All I meant was that the US "concentrated" various individuals into areas (camps). And I do know that the reason behind the concentrating of these individuals was not the same as the reason it was done it Germany. But remember that the Germans called the camps "resettlement camps" and that is pretty much what the US was calling them as well.
And I doubt that the Japanese Americans saw the distinction between "internment" and "concentration" or "resettlement" They just knew that their freedom had been taken away and I am sure they were terrified of life in those camps.
Again, the word was been misused and a new definition has taken the place of any other definition. I have mentioned before that commune has become the hated communism. Life in a commune or communal living was never originally meant as a world scourge. In fact it was just the opposite, the gathering together of those who would live in peace and interact with each other peacefully while helping one another "each to his own ability".

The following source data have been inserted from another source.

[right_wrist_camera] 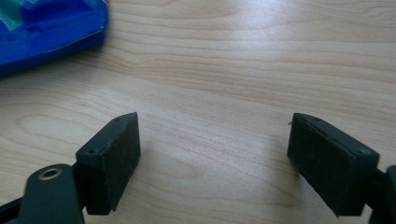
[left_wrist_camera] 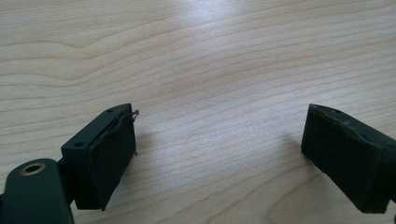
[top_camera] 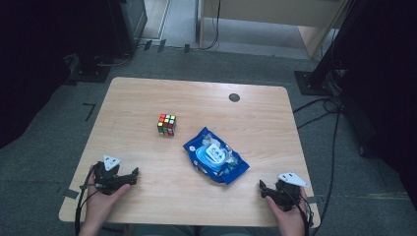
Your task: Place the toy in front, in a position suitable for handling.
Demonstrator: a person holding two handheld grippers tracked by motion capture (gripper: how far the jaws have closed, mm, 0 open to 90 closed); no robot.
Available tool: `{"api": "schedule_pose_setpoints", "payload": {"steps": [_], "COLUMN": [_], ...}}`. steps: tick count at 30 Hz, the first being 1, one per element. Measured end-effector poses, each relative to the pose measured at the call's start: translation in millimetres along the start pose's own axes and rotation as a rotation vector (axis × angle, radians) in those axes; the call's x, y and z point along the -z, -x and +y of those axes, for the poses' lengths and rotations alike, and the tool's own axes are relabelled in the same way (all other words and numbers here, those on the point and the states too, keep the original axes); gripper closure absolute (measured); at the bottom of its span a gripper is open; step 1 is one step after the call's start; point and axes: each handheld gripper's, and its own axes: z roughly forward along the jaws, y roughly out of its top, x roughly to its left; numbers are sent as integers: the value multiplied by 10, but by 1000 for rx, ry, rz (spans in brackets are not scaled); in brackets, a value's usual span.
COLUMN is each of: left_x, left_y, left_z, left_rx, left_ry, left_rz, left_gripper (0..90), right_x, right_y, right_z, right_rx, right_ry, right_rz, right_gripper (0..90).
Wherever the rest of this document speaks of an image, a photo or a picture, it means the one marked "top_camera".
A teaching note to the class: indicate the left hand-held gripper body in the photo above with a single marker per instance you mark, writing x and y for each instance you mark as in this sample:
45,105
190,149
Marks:
106,178

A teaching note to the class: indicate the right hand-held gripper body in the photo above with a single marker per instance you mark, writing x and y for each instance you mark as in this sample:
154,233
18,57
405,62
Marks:
286,196

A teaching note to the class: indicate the multicoloured puzzle cube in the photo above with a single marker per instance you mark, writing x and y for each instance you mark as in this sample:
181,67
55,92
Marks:
166,125

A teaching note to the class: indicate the blue wet wipes pack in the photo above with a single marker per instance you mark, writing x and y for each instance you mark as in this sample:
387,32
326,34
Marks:
214,155

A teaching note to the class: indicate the person's right hand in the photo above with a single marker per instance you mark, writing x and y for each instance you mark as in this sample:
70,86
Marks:
291,221

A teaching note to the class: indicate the person's left hand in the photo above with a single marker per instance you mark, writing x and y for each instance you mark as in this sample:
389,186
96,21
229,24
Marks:
100,206

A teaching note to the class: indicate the grey tape strip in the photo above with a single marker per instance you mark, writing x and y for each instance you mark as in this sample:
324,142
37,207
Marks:
315,199
71,193

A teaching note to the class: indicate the black angled floor tape mark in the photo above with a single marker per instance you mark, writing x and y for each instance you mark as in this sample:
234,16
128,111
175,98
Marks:
89,109

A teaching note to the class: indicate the person's legs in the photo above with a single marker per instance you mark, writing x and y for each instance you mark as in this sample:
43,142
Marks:
196,231

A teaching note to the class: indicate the black round table grommet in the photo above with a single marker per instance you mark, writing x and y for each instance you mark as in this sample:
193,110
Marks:
234,97

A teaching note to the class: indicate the black flat stand base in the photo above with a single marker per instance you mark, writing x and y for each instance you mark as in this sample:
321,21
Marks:
90,73

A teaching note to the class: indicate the black stand with square base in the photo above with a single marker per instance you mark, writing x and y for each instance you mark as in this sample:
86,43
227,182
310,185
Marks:
309,83

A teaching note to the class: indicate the black floor tape strip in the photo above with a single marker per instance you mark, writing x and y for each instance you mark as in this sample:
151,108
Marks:
147,45
187,48
161,45

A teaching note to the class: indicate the black curtain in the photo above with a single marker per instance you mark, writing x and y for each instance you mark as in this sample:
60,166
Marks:
387,82
39,65

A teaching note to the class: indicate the black cabinet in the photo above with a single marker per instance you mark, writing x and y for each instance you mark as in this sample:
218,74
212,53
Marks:
126,26

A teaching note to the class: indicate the light wooden desk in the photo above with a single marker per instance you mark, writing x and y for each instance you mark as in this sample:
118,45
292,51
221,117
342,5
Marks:
262,11

My original post was just an exercise in the corruption of words and symbols and our inability to remember what the original purpose of the word was.
I am not, of course, condoning anything that was done either in Germany of in the US.
This all started with a picture of Nicholas beside a car that had a swastika as a hood ornament. A symbol which, in Nicholas's time, meant only love, life, light and luck. The four arms of the swastika are four of the letter "L" turned to connect to each other.
The word "swastika" comes from the Sanskrit svastika - "su" meaning "good," "asti" meaning "to be," and "ka" as a suffix.
Until the Nazis used this symbol, the swastika was used by many cultures throughout the past 3,000 years to represent life, sun, power, strength, and good luck.
Some cultures in the past had differentiated between the clockwise swastika and the counter-clockwise sauvastika. In these cultures the swastika symbolized health and life while the sauvastika took on a mystical meaning of bad-luck or misfortune.
But since the Nazis use of the swastika, some people are trying to differentiate the two meanings of the swastika by varying its direction - trying to make the clockwise, Nazi version of the swastika mean hate and death while the counter-clockwise version would hold the ancient meaning of the symbol, life and good-luck.